*Activity*
Restate the data exactly as given and keep the pictures out.
--- START ---
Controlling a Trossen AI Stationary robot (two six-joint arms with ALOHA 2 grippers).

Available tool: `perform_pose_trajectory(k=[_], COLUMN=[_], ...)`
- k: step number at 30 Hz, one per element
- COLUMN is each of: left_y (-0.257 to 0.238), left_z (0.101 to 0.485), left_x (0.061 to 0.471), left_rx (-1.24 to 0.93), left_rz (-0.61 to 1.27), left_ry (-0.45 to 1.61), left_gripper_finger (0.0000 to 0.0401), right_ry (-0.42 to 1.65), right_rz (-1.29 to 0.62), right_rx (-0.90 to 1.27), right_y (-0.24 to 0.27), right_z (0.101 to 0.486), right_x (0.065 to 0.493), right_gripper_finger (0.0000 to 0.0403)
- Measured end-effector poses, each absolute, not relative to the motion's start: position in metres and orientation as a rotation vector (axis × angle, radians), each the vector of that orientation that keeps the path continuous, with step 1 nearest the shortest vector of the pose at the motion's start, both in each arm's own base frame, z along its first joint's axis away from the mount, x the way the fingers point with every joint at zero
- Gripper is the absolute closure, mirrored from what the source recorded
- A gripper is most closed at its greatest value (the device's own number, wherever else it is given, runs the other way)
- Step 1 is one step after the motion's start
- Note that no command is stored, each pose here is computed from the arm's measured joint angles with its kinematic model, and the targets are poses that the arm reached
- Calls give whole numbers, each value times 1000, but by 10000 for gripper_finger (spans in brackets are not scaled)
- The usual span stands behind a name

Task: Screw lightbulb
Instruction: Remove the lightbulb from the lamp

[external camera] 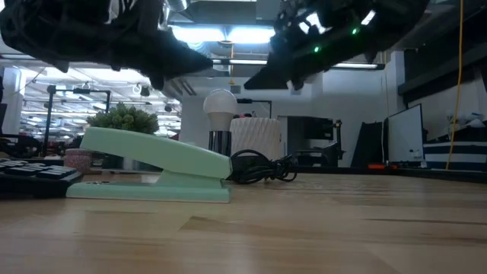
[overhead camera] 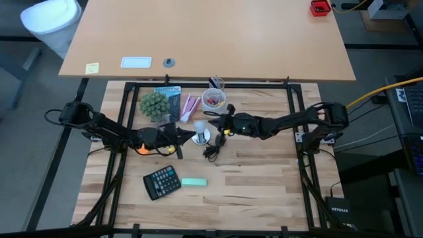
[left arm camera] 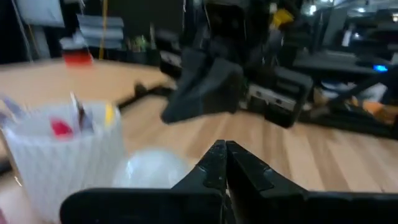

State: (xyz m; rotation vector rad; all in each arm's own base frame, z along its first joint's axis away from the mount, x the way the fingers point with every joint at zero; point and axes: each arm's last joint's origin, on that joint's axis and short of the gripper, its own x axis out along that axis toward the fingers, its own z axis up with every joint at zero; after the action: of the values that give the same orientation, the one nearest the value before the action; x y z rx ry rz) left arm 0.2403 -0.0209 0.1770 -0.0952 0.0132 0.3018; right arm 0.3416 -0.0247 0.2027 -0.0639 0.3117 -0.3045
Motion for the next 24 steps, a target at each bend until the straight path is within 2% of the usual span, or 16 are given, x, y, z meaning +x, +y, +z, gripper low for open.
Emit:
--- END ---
*Written answer*
Controlling a Trossen AI Stationary robot (two six-joint arms with ALOHA 2 grippers).

Available tool: `perform_pose_trajectory(k=[_], COLUMN=[_], ...)`
- k: step number at 30 Hz, one per element
- COLUMN is each of: left_y (-0.257 to 0.238), left_z (0.101 to 0.485), left_x (0.061 to 0.471), left_rx (-1.24 to 0.93), left_rz (-0.61 to 1.27), left_ry (-0.45 to 1.61), left_gripper_finger (0.0000 to 0.0401), right_ry (-0.42 to 1.65), right_rz (-1.29 to 0.62), right_rx (-0.90 to 1.27), right_y (-0.24 to 0.27), right_z (0.101 to 0.486), right_x (0.065 to 0.493), right_gripper_finger (0.0000 to 0.0403)
- Measured end-effector poses, each absolute, not relative to the motion's start: position in metres and orientation as a rotation vector (axis × angle, radians), each the vector of that orientation that keeps the path continuous, with step 1 nearest the shortest vector of the pose at the motion's start, both in each arm's own base frame, z along its first joint's axis away from the mount, x the way the fingers point with every joint at zero
- Gripper is the absolute closure, mirrored from what the source recorded
- A gripper is most closed at its greatest value (the device's own number, wherever else it is given, runs the other way)
- Step 1 is one step after the motion's start
- Note that no command is stored, each pose here is computed from the arm's measured joint angles with its kinematic model, and the targets are poses that the arm reached
- Calls give whole numbers, each value times 1000, but by 10000 for gripper_finger (spans in brackets are not scaled)
- The usual span stands behind a name

Task: Screw lightbulb
Instruction: Remove the lightbulb from the lamp

[external camera] 
[overhead camera] 
[left arm camera] 

State: (xyz m; rotation vector rad; all in each arm's own base frame, z along its first joint's axis away from the mount, x the way the fingers point with every joint at zero; point and axes: each arm's last joint's origin, on that joint's axis and short of the gripper, its own x axis out along that axis toward the fingers, its own z axis up with every joint at zero; after the action: of the values that give the same orientation, the one nearest the value before the action; x y z rx ry rz) left arm 0.2403 -0.0209 0.1770 -0.0952 0.0132 0.3018; right arm 0.3416 -0.0247 0.2027 -0.0639 0.3117 -0.3045
Motion for the next 24 steps, a target at each bend until the straight path is within 2% of the usual span, or 16 are given, x, y, z meaning +x, +y, +z, gripper low for open.
Emit:

The given answer completes the exercise.